◆ What to do
Give the number of lines in the records that include the word "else", and nothing besides.

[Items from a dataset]
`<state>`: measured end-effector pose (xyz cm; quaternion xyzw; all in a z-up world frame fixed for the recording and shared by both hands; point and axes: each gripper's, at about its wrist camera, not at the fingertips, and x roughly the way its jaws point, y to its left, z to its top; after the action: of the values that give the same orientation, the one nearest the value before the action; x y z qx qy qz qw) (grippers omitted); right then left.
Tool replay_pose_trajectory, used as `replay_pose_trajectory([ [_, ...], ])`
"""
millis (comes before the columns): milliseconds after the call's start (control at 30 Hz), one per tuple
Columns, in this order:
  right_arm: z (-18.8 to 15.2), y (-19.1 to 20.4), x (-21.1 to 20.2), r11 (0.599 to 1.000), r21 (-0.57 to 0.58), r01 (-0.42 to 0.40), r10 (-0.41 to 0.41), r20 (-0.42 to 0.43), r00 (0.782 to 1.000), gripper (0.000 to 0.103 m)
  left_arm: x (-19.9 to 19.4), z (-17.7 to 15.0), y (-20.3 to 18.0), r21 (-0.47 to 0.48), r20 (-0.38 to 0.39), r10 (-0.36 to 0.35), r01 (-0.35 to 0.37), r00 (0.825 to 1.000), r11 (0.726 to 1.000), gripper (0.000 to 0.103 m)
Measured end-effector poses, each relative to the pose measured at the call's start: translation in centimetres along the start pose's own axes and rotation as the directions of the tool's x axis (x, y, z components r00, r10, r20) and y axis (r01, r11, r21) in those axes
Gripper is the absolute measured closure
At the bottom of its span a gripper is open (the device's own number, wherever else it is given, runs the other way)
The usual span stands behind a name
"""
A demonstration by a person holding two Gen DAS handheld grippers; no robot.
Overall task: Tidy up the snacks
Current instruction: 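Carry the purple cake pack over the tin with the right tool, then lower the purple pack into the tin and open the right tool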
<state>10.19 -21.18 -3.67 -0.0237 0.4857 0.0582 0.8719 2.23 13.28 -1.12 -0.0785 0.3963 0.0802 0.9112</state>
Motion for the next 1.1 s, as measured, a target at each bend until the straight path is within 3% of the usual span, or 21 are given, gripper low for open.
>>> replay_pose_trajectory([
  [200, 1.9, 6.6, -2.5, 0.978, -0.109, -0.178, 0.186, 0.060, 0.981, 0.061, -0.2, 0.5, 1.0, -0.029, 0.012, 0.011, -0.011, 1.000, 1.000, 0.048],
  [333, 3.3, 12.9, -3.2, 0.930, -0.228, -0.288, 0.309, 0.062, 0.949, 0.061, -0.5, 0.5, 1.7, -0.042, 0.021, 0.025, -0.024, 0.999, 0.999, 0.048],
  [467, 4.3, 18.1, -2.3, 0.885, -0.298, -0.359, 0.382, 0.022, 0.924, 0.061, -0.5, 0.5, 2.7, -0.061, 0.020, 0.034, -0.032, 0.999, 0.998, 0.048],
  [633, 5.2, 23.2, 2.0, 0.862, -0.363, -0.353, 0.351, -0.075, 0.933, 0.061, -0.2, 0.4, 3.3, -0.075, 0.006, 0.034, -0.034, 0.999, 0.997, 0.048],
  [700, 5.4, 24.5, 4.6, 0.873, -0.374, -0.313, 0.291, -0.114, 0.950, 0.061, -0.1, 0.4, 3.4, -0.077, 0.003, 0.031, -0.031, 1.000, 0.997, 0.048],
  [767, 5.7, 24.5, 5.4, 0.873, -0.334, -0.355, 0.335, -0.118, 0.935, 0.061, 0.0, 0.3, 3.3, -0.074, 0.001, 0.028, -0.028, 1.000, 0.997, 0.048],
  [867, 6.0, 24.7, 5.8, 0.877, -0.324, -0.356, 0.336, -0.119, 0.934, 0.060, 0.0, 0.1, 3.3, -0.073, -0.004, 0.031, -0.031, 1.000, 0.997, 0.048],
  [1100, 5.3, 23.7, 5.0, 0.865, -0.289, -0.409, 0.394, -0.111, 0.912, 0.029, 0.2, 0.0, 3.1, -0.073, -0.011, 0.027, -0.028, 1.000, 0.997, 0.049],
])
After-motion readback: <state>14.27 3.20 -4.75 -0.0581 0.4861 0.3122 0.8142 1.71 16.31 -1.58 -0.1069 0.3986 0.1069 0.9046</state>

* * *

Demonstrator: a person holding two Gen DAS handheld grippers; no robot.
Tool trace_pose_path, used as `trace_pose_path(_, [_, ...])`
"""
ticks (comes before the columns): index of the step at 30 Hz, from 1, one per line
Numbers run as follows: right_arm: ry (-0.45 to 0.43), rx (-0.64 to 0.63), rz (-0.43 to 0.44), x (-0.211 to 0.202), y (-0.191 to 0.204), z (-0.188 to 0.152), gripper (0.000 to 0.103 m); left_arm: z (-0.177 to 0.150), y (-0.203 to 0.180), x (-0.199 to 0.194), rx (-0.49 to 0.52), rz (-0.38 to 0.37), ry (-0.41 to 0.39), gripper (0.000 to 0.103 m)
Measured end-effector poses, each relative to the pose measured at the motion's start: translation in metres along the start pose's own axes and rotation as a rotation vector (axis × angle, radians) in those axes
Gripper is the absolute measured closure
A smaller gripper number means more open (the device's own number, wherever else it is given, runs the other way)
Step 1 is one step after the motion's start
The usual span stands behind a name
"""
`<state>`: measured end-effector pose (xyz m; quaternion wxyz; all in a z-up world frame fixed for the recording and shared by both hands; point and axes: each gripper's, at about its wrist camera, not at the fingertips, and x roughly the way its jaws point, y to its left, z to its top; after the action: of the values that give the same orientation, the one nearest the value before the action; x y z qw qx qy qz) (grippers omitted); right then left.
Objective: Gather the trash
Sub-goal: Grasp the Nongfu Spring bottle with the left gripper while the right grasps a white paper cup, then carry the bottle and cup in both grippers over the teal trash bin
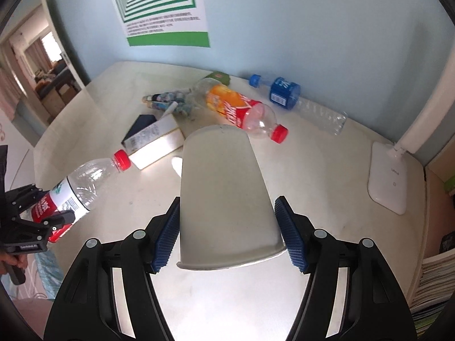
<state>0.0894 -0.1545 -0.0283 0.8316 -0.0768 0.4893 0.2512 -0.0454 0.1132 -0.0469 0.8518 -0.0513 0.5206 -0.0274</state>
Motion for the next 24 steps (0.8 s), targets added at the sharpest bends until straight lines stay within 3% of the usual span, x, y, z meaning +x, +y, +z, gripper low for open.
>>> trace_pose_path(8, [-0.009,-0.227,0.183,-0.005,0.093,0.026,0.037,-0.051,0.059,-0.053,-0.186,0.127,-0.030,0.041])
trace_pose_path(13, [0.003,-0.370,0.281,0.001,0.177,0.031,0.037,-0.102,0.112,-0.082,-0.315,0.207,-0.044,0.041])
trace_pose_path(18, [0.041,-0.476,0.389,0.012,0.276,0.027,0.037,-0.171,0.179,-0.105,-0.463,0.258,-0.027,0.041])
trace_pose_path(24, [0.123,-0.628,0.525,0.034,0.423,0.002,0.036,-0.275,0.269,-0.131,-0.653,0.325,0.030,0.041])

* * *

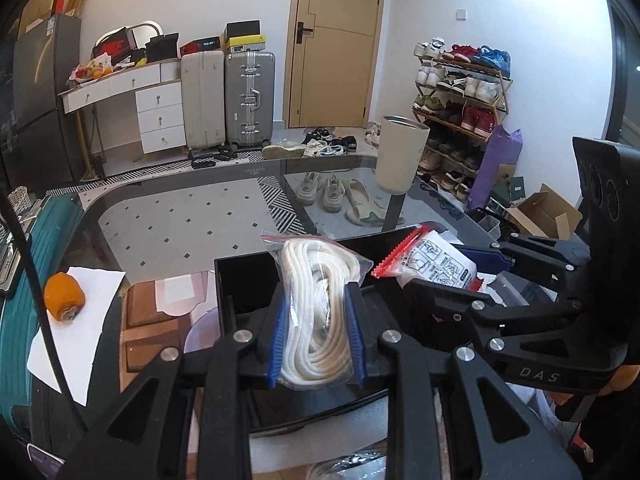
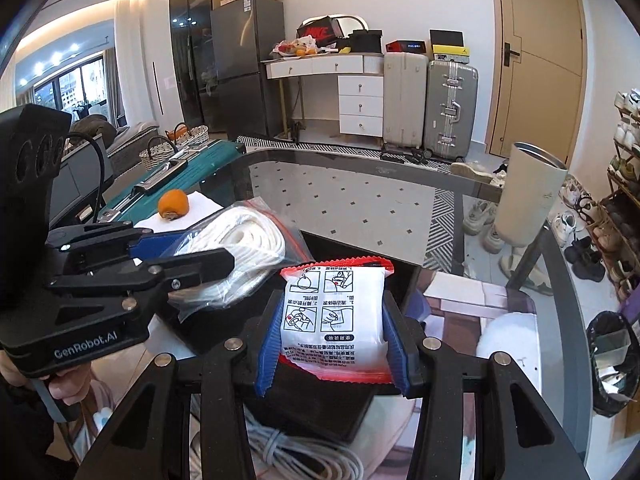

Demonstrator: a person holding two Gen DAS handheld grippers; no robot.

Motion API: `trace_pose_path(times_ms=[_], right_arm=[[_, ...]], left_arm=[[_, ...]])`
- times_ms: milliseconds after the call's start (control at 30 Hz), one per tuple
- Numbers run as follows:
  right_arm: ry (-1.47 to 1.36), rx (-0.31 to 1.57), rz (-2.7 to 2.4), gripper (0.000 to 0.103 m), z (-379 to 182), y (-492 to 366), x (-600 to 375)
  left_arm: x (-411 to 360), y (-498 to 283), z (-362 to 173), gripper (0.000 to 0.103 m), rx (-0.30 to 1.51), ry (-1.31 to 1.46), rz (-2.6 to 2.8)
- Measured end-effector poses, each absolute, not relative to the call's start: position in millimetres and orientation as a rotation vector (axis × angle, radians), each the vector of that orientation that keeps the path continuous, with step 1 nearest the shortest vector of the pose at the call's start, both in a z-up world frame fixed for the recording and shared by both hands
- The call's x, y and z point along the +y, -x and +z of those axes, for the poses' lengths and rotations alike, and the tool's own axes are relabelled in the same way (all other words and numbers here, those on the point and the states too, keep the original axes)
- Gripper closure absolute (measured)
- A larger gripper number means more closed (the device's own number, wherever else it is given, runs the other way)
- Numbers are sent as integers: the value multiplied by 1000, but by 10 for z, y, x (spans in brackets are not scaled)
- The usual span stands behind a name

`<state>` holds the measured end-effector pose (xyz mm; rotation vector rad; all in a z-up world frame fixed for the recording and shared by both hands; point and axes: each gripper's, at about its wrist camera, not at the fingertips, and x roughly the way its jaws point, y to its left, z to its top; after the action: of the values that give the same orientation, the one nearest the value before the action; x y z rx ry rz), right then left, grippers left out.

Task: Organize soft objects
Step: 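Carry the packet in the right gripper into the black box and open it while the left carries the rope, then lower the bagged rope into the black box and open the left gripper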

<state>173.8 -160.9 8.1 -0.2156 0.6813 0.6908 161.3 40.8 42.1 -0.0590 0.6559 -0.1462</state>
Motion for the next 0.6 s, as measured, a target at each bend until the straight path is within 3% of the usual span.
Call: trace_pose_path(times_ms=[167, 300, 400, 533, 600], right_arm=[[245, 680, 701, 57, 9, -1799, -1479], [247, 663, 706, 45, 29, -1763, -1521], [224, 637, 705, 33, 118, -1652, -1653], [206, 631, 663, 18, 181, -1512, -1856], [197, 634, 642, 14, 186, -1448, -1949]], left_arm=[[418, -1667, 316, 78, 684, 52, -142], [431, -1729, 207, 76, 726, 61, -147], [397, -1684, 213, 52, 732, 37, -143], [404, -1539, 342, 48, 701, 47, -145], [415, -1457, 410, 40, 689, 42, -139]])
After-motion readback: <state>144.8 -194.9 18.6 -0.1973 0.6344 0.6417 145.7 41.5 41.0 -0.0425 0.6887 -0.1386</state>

◆ Your response
3